By Victoria Mejicanos, Feb. 6, 2024

After a fall semester full of union coverage, protests and political action, students are no longer strangers to political disruptions with varying degrees of impact, but when the California Faculty Association announced a possible week-long strike to start the spring semester many were unsure of what to do besides embrace the chance to stay home longer.

On the thunderous and rain-filled Jan. 22 that marked the start of an anticipated historic week. Students and faculty blocked entrances to campus with umbrellas, wilting signs and CFA branded merchandise blowing in the wind. Although the atmosphere was gray, the energy of those on the picket line was far from it.

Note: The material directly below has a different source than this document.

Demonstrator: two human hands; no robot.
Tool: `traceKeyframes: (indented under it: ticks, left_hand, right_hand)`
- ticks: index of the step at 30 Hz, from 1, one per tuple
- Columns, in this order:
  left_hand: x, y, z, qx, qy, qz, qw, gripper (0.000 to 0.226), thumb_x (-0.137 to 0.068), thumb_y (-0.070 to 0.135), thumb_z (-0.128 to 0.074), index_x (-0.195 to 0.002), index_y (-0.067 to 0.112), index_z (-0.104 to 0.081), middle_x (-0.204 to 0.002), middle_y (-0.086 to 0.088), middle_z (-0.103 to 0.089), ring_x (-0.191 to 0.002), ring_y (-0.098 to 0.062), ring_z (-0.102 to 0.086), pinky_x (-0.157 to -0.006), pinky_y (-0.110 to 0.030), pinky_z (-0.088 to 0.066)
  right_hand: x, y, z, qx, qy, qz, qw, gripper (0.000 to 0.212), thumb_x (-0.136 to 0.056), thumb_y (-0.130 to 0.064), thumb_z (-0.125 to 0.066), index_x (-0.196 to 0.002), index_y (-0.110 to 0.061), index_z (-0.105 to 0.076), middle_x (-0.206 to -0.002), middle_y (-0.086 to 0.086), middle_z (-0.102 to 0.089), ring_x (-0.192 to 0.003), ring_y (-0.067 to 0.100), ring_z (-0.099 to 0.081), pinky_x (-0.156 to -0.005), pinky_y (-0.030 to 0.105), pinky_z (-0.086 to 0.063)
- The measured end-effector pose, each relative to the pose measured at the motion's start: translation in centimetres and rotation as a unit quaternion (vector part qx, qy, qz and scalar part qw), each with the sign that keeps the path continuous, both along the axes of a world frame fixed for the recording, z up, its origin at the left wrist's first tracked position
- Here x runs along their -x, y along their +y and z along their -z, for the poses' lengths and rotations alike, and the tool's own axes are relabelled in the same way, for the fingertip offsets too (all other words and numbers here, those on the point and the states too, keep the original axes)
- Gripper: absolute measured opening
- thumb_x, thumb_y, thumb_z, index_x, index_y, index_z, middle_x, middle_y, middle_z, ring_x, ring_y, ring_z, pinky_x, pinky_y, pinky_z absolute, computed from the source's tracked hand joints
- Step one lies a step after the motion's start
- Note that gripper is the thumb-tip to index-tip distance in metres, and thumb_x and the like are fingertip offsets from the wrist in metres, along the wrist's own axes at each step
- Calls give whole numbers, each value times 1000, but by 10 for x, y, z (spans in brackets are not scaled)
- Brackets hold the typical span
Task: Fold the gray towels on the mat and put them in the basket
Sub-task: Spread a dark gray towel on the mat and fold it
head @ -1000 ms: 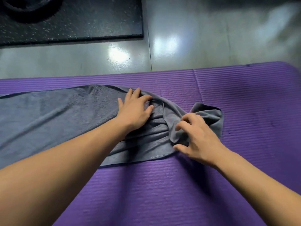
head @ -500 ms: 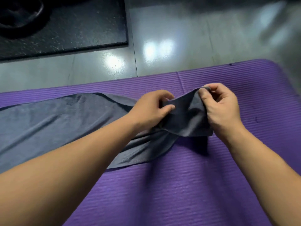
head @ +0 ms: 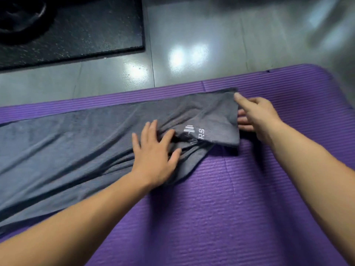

With plans already laid out for the week, regardless of strike participation, many were anticipating the strike to continue the next day, rain or shine.
When student inboxes began to flood with notifications that the strike concluded late into the evening, any and all plans began to shift as students suddenly were expected to attend the first day of classes.

For students like Savannah Lawson, a civil engineering student, not only was the sudden change disappointing, but it was also inconvenient. Lawson, like many students, commutes. Depending on the day, she can take one to two hours to arrive on campus.

“I was especially put off by the fact that it just ended so suddenly on Tuesday, and then everyone was expected to just scramble to their classes and stuff,” said Lawson. “I got punished by some of my classes for not going, even though, the campus was like, ‘oh, all of the teachers should be accommodating.’ I still technically missed the first day of all my classes so yeah that sucked.”

Lawson also expressed concerns about tuition increases. Although it is unrelated to the strikes, the CFA did protest against the tuition increases in Sacramento, California this Fall.

“It seemed like a lot of the teachers also wanted that tuition thing to not even happen at all,” said Lawson. “And they were talking about how hard it is to apply for, like some of the healthcare benefits and all of that. So I feel like that didn’t get resolved.”

Some students expressed they expected more from the strike.

Mechanical engineering student Joshua Cervania shared although he is aware the agreement is only tentative, and supported the efforts of faculty, he felt the strike ended too soon.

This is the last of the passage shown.